Task to complete: Repeat only the stretch of lines below that runs from the line with "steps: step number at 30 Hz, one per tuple" through the line with "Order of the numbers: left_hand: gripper", unaltered.
#### Working data
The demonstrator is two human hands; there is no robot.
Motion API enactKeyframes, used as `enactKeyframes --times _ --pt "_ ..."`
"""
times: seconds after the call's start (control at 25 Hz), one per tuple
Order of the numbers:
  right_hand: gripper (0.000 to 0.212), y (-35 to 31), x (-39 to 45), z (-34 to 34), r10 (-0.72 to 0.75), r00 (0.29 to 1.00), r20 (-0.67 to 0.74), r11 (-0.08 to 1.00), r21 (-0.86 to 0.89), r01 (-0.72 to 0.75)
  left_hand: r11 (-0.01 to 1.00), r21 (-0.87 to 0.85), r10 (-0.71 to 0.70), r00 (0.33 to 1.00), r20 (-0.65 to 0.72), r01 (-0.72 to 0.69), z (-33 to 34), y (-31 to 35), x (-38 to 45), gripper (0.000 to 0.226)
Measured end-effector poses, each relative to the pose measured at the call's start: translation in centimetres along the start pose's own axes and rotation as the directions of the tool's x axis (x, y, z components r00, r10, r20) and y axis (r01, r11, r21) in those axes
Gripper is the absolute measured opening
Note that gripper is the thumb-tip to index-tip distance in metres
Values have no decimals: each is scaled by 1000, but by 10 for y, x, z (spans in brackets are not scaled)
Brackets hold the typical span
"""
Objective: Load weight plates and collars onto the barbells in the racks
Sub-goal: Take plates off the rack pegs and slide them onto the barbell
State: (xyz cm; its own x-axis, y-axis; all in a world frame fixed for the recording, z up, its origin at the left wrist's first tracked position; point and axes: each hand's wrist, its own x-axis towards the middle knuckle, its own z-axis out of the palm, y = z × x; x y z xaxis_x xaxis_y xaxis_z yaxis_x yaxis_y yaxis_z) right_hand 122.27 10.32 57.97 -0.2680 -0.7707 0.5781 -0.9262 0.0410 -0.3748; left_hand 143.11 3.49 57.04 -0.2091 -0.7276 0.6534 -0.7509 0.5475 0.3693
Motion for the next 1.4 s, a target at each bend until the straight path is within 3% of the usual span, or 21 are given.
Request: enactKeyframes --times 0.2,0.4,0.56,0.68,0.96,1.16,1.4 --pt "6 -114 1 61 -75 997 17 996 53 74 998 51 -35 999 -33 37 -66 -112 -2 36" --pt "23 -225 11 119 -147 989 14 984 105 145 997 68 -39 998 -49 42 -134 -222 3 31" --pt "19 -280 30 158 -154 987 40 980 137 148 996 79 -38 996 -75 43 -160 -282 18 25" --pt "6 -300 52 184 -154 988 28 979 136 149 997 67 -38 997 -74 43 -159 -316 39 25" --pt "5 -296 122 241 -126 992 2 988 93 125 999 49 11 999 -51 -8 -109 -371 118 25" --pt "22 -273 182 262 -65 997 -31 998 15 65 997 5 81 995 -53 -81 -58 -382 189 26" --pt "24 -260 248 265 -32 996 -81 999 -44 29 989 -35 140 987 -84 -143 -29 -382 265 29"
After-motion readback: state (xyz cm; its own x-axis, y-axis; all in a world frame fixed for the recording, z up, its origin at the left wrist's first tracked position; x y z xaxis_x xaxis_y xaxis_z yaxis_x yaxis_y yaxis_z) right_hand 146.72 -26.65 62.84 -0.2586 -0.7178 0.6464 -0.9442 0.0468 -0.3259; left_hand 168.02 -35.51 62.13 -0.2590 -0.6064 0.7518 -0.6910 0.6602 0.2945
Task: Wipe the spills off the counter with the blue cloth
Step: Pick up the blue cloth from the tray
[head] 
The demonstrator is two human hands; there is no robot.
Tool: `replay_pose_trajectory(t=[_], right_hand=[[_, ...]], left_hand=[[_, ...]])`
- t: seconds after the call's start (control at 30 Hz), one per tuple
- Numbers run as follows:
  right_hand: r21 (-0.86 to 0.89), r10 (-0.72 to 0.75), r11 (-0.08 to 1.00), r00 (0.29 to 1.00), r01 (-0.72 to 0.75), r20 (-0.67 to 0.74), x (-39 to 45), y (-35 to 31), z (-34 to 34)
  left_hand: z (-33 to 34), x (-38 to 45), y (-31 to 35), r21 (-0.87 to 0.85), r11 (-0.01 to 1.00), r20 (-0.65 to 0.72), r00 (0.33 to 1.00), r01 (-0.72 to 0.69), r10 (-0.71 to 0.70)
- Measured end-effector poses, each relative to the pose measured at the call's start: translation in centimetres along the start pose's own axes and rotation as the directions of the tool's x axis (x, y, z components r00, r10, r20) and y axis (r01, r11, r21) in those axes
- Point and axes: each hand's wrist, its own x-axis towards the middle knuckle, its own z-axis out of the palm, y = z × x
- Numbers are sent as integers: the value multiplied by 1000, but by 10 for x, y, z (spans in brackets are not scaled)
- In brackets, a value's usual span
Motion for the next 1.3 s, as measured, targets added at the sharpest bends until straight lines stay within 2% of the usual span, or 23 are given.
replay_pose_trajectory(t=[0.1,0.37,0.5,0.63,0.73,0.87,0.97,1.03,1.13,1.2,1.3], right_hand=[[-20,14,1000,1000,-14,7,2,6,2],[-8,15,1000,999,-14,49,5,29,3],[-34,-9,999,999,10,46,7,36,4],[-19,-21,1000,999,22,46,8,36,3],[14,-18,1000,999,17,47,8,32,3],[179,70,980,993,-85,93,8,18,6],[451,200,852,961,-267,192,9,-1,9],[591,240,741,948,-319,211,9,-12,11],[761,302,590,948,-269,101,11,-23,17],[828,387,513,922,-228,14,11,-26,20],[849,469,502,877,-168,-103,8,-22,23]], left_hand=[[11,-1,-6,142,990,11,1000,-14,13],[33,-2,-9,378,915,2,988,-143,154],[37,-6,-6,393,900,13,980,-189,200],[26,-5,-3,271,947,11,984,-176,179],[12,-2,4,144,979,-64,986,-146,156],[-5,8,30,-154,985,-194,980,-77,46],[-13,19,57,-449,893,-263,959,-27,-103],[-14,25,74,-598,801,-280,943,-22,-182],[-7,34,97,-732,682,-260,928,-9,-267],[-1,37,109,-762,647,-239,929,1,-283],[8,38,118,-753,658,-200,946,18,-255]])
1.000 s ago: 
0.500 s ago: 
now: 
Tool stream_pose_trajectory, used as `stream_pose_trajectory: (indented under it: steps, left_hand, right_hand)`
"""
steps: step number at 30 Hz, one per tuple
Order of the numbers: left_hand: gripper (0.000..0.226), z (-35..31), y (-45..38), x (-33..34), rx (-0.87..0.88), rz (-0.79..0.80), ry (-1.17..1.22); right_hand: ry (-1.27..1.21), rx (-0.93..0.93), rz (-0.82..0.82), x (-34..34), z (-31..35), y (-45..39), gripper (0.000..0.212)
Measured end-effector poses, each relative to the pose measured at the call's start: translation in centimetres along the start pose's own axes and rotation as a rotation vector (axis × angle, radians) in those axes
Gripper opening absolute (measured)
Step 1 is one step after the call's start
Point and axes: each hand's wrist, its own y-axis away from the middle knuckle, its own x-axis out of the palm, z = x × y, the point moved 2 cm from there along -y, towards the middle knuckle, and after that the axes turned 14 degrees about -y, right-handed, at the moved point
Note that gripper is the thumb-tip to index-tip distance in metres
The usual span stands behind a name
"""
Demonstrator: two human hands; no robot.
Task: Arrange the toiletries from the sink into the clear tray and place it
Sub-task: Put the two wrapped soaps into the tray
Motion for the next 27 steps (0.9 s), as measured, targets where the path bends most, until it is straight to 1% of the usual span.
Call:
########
Task answer:
steps: step number at 30 Hz, one per tuple
Order of the numbers: left_hand: gripper (0.000..0.226), z (-35..31), y (-45..38), x (-33..34), rx (-0.87..0.88), rz (-0.79..0.80), ry (-1.17..1.22); right_hand: ry (-1.27..1.21), rx (-0.93..0.93), rz (-0.82..0.82), x (-34..34), z (-31..35), y (-45..39), gripper (0.000..0.212)

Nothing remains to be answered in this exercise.